◆ **Action item**
Here is the task for the records below: repeat exactly the lines from the one with "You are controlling" to the one with "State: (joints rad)", both included, and nothing else.

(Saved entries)
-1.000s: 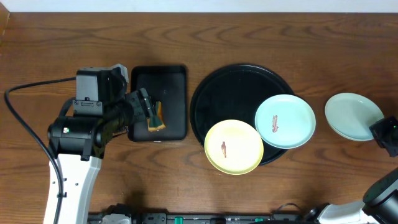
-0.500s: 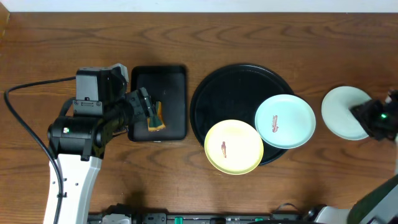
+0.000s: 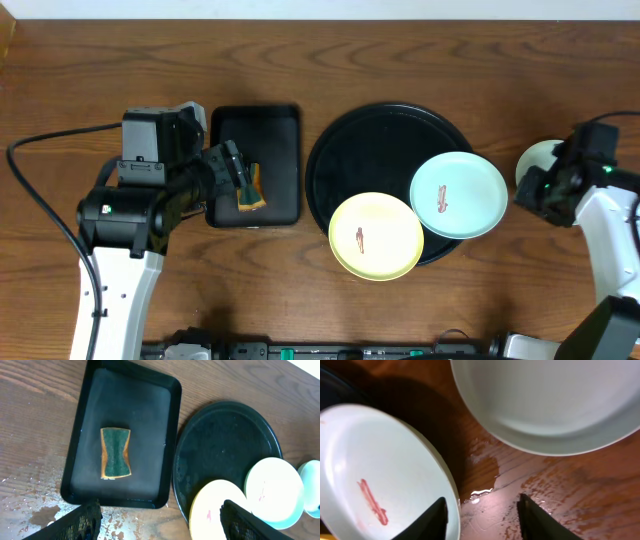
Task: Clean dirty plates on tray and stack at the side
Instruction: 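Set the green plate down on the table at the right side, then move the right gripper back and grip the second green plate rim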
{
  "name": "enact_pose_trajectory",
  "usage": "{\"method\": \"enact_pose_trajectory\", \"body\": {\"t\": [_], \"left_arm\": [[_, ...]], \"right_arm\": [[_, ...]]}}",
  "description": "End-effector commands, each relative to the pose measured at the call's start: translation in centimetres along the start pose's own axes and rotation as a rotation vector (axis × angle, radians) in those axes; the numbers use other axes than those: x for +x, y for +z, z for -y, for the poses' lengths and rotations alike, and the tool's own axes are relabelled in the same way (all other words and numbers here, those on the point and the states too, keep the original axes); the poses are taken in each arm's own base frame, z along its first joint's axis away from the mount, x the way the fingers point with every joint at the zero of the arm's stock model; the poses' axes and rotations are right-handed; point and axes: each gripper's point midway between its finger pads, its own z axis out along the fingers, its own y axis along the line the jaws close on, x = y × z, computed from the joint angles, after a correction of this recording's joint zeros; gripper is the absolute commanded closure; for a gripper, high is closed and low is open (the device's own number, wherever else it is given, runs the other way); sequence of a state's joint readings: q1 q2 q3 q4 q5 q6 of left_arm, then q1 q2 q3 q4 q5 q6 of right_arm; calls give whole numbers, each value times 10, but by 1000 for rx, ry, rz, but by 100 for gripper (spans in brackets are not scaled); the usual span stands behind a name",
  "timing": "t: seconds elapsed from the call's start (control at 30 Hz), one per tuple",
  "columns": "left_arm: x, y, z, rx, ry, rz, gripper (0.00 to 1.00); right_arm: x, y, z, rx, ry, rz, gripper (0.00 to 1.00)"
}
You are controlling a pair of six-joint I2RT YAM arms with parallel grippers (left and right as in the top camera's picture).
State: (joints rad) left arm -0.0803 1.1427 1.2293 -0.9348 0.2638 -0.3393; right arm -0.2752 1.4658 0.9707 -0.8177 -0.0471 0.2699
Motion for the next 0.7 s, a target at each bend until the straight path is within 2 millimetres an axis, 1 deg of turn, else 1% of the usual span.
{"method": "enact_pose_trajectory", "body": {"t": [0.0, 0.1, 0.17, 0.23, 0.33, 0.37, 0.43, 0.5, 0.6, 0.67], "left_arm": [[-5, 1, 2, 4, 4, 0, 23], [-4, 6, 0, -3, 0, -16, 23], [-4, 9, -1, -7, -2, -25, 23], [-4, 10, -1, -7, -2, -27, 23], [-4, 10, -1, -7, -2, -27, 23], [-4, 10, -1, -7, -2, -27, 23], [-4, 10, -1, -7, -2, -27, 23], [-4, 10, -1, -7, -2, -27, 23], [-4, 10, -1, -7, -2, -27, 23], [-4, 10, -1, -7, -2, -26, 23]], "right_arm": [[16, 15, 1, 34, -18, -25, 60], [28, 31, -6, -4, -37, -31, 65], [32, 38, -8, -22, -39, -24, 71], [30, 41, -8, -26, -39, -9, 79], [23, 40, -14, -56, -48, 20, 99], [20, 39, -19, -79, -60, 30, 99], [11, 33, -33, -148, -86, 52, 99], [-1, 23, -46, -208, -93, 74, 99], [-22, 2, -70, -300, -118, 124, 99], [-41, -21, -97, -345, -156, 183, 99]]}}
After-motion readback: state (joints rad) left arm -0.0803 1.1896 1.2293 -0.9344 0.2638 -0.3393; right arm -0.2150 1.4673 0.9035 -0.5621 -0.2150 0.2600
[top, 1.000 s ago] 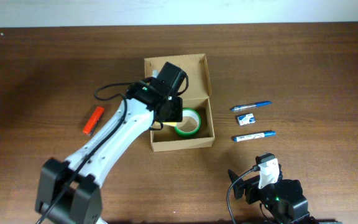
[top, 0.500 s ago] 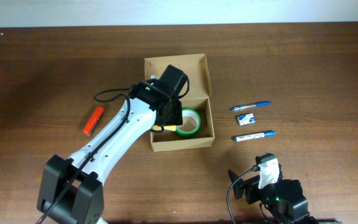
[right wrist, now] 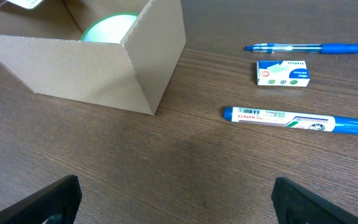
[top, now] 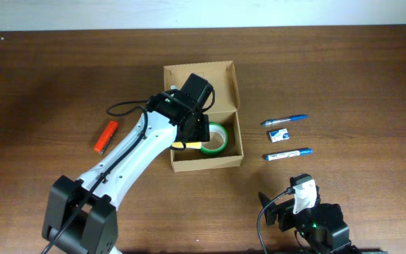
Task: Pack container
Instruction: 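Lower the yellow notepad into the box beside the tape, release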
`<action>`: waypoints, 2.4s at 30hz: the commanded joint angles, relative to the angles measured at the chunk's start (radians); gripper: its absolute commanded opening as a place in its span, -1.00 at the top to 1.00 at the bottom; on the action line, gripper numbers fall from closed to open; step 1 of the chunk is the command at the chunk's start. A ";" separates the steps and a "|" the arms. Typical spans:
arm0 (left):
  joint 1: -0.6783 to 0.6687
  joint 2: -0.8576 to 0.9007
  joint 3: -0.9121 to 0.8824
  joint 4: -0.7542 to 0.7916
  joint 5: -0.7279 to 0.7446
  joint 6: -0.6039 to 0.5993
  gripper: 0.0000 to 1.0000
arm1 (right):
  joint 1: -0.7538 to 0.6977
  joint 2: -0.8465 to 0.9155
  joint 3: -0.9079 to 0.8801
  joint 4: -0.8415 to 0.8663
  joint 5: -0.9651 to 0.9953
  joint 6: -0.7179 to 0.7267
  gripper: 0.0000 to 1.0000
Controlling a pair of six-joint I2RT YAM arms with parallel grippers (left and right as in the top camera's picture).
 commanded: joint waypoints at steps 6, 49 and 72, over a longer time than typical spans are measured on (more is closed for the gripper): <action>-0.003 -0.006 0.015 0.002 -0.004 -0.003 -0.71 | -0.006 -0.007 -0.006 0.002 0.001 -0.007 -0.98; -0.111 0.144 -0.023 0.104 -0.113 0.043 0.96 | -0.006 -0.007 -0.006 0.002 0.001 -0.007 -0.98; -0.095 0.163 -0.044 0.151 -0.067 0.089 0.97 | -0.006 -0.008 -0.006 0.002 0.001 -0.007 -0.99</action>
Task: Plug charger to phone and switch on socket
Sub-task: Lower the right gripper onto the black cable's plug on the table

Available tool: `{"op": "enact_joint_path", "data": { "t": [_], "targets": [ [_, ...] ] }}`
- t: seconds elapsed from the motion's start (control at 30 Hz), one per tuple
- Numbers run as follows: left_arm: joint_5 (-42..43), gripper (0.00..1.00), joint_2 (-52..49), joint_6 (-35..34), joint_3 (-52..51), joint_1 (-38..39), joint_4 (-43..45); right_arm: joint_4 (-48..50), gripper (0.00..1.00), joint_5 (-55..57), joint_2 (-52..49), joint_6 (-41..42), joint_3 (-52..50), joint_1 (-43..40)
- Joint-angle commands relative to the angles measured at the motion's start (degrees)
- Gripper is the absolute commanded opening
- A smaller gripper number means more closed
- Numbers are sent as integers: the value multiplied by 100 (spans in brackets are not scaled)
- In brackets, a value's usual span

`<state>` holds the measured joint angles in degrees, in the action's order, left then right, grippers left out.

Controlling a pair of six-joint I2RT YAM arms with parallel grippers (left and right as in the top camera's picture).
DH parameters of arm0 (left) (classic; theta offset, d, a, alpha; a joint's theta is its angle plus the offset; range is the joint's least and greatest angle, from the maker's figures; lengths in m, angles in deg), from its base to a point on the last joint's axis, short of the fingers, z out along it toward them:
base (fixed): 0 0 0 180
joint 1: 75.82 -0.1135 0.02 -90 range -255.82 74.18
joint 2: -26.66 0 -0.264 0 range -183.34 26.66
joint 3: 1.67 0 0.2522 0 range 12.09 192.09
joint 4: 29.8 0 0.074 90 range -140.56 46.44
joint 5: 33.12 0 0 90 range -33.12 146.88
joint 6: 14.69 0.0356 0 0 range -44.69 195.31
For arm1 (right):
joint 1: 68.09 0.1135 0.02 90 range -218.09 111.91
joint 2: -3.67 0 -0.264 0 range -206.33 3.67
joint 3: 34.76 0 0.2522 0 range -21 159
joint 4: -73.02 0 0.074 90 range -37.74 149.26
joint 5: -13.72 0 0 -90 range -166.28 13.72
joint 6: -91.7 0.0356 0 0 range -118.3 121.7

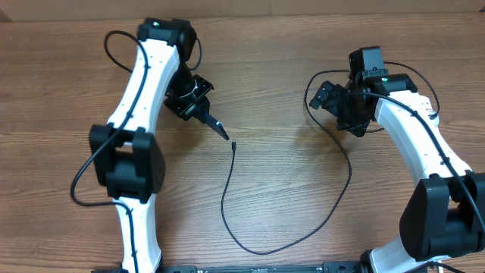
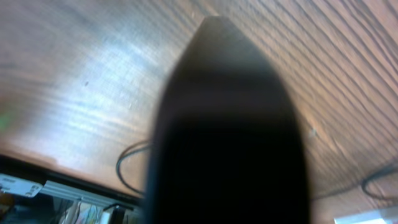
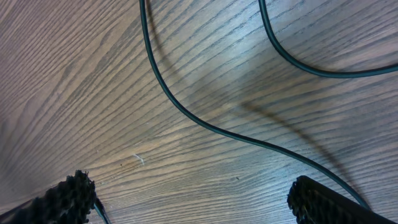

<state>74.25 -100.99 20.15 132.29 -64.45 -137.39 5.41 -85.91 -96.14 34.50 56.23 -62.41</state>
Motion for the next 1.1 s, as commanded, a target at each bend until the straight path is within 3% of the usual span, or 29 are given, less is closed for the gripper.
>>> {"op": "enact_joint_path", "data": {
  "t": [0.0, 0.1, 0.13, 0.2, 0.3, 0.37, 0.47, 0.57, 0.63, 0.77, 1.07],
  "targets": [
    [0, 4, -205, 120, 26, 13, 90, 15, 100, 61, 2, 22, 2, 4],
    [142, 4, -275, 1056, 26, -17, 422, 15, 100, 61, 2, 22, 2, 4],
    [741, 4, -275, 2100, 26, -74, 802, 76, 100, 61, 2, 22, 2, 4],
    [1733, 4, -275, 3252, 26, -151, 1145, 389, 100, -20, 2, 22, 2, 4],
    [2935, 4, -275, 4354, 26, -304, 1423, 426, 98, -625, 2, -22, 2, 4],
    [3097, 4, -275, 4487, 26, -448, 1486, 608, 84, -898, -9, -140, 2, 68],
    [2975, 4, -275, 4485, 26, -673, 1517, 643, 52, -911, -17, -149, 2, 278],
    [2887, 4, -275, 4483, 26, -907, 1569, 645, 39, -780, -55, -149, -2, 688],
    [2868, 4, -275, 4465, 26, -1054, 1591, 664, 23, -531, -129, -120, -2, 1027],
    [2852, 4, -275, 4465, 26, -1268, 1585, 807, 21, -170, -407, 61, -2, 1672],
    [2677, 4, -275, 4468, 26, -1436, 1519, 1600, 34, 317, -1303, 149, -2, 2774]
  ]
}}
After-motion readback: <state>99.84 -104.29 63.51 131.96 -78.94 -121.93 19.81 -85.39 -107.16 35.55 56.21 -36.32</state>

◆ **Final answer**
You are controlling a pair of six-joint I2RT YAM arms with parallel grippers (left and right as in the top camera's picture).
State: (joints rad) left arm -0.0803 1.1427 1.2293 -0.9348 0.2638 -0.3393; right arm -0.2752 1.4658 0.9707 -0.8177 -0.0471 0.2699

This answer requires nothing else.